Monday, Nov. 26, 1928
"Tender But Lovely Hope"
"Rumania stands. . . . Rumania, the country I love and have to live for, stands and stands! ... I am the link with the past--the one still on guard. . . . Rumania and I are one. No joys, no griefs can come to Rumania that are not mine!"
She who gave utterance to these lines was, of course, the Dowager Queen Marie of Rumania. Last week, she and her daughter-in-law, Princess Helen, mother of Baby King Mihai, jointly received in audience the new Peasant Prime Minister of Rumania, Juliu Maniu -- he who has just overthrown the corrupt, oligarchical gov ernment of onetime Prime Minister Vintila Bratiano (TIME, Nov. 12 et seq.). To the Dowager Queen and the Princess-Mother-of-a-King, Peasant Maniu revealed a truly staggering state of affairs. He declared that upon coming into power, last fortnight, he found in the Royal Treasury a cash balance of exactly three lei (one and four-fifths of a cent). He found a national deficit of nine billion lei ($54,000,000) ; and that advances already made to the State by the National Bank of Rumania greatly exceeded the legal limit. In short, the new Prime Minister charged his predecessors with every sort of gross malfeasance. They had kept on the State payroll, he said, hundreds of persons now dead and some who were never born. Dolefully he admitted that it might prove temporarily impossible to meet the government payroll charges for the current month.
Stern and ominous though the situation seemed, Dowager Queen Marie was not without words of cheer: "Hasn't Rumania a small, bright star on her horizon?--Our little King Mihai, our tender but lovely hope. He is our symbol, and just because we are a young country and because of our struggles and griefs, what sweeter symbol could we have than a little innocent child, around whom one and all, great and small, rich and poor, unite to guide and help and protect--little Mihai, our King."

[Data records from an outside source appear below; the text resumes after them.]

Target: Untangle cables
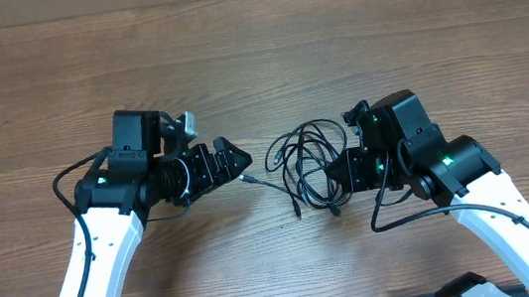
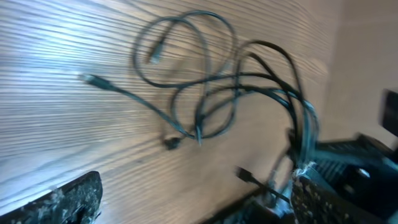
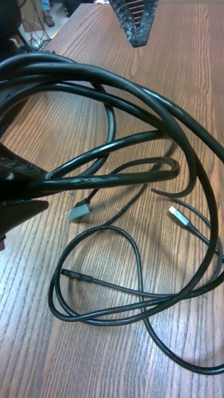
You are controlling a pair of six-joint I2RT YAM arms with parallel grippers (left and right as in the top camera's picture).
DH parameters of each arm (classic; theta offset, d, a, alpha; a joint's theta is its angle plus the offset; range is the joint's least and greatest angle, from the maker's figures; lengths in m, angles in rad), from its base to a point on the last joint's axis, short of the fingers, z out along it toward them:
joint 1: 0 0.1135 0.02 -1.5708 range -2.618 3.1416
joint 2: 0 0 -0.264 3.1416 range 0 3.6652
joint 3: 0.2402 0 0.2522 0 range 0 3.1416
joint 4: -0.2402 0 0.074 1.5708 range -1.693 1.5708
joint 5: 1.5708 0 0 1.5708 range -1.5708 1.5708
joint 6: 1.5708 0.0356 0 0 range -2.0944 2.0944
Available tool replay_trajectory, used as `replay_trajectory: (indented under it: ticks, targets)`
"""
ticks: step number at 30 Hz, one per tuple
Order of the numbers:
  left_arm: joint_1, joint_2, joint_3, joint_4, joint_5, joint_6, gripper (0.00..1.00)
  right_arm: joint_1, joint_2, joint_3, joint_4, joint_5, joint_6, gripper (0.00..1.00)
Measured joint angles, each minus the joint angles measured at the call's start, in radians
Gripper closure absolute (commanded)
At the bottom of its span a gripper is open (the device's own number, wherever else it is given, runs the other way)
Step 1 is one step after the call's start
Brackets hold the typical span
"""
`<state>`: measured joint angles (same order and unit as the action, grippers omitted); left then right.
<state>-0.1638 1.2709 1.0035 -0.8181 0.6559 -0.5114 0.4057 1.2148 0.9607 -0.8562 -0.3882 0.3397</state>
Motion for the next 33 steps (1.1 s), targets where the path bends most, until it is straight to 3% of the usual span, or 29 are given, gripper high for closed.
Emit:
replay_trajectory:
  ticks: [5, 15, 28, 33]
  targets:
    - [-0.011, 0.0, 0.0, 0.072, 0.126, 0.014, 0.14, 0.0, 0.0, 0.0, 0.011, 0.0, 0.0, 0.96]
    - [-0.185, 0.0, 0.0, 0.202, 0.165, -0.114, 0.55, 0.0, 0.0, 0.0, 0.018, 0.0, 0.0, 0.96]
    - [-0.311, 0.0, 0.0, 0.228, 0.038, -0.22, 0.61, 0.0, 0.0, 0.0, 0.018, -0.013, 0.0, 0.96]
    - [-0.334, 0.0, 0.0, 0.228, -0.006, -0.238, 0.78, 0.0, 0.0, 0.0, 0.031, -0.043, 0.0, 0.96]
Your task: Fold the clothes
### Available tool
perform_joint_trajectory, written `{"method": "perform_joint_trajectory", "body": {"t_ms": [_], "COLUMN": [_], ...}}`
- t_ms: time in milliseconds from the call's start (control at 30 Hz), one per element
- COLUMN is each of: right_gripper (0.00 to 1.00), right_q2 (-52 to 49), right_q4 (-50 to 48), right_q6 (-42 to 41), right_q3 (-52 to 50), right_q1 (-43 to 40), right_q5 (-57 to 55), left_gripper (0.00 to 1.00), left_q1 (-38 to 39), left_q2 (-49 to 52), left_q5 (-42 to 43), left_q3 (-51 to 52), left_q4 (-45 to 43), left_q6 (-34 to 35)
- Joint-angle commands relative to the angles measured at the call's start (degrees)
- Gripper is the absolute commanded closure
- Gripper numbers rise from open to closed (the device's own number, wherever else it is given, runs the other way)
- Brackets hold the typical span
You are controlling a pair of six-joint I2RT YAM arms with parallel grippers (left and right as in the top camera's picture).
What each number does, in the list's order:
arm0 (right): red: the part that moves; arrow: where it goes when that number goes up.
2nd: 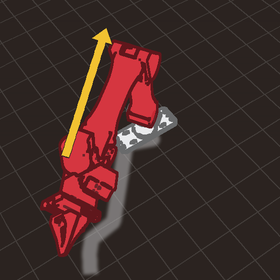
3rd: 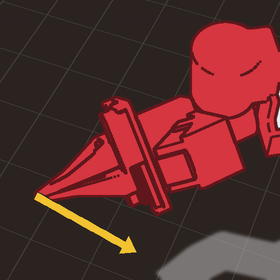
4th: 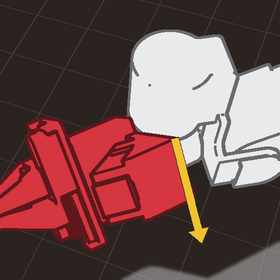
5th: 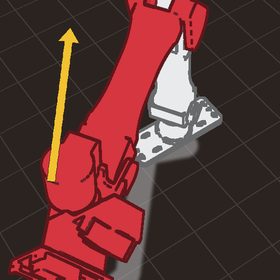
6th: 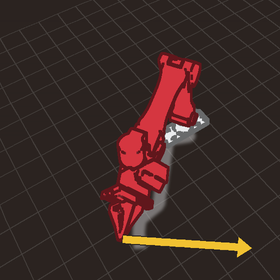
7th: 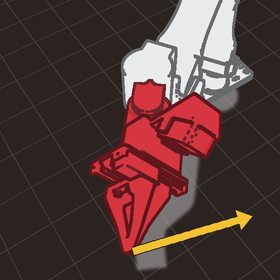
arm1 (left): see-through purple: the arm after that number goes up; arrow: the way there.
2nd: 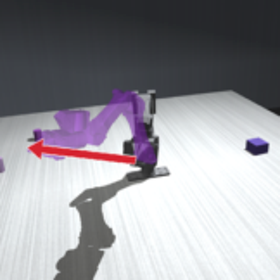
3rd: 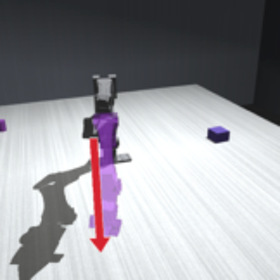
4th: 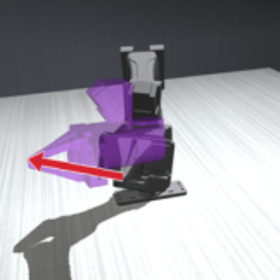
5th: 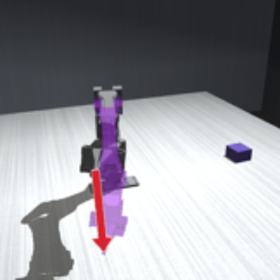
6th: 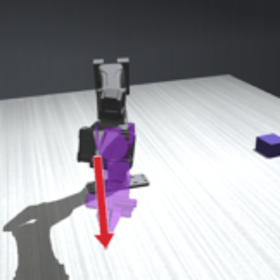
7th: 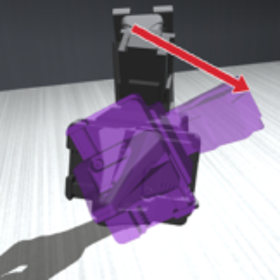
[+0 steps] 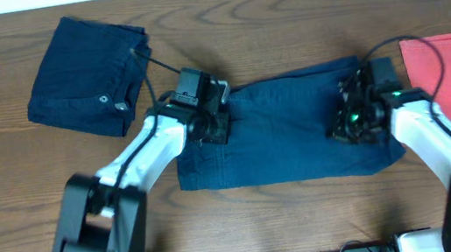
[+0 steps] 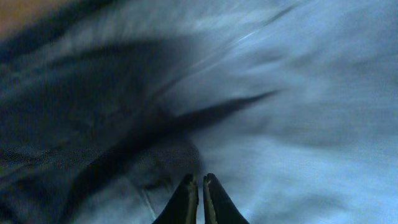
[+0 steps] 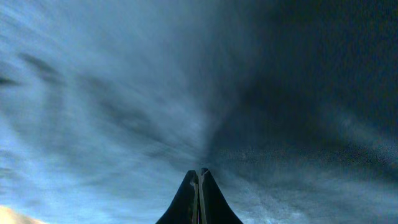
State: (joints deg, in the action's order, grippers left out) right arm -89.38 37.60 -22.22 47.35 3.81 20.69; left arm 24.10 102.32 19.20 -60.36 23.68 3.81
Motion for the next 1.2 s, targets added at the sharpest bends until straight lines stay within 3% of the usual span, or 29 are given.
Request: {"method": "perform_joint_trajectory", "body": {"t_ms": [0, 200, 300, 433, 567, 633, 867, 1000, 1167], "right_gripper": [0.99, 0.99, 0.99, 0.99, 0.99, 0.99, 0.99, 0.99, 0.99], "right_q2": [-2.93, -4.55, -4.55, -3.23, 2.1, 6.62, 13.73, 10.49, 1.84], "right_q4": [1.53, 7.67, 7.63, 6.27, 2.89, 0.59, -9.57, -13.27, -19.89], "right_q6": [-5.35, -13.51, -13.77, -5.84, 9.07, 11.74, -1.01, -6.25, -10.05], "right_q3": [-1.29, -2.8, -3.13, -2.8, -2.25, -2.25, -2.25, -2.32, -2.45], "right_q1": [0.26, -0.72, -1.75, -1.9, -1.9, -1.92, -1.7, -0.5, 0.39], "right_q5": [-5.01, -23.5, -25.44, -16.57, 3.19, 9.73, 5.55, -1.75, -2.64], "left_gripper": [0.94, 0.94, 0.94, 0.93, 0.91, 0.9, 0.89, 0.89, 0.89], "left_q1": [-0.96, -4.09, -6.43, -7.32, -6.58, -5.31, 4.04, 8.87, 11.13], "left_q2": [3.3, 3.15, 1.88, -1.6, -7.37, -9.62, -9.31, -7.15, -4.57], "left_q5": [-7.43, -18.82, -18.32, -12.52, 1.7, 7.15, 6.97, 1.92, -3.37], "left_q3": [0.2, -0.02, -0.76, -2.23, -2.54, -2.51, -0.74, 1.36, 3.52], "left_q4": [1.14, 5.86, 7.89, 10.95, 11.17, 10.54, 10.54, 10.56, 10.84], "left_q6": [-1.18, -0.09, -0.11, -0.11, 0.9, 2.38, 3.34, 3.37, 3.37]}}
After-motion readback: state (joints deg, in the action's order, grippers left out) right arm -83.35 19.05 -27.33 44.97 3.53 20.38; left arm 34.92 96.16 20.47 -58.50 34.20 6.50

Even cynics sympathized with Peasant Juliu Maniu as he left the Royal Palace. More than a "tender but lovely hope" is needed to keep his Cabinet afloat with a temporarily unbalancable budget. That could be done by former Prime Minister Vintila Bratiano because he had behind him the great fiscal tycoons of Rumania. The new peasant Cabinet must not only worry through without such assistance, but must wage next month a national Parliamentary campaign. Even best wishers of Prime Minister Maniu were forced to admit, last week, that his little Ship of State is tossed on perilous seas.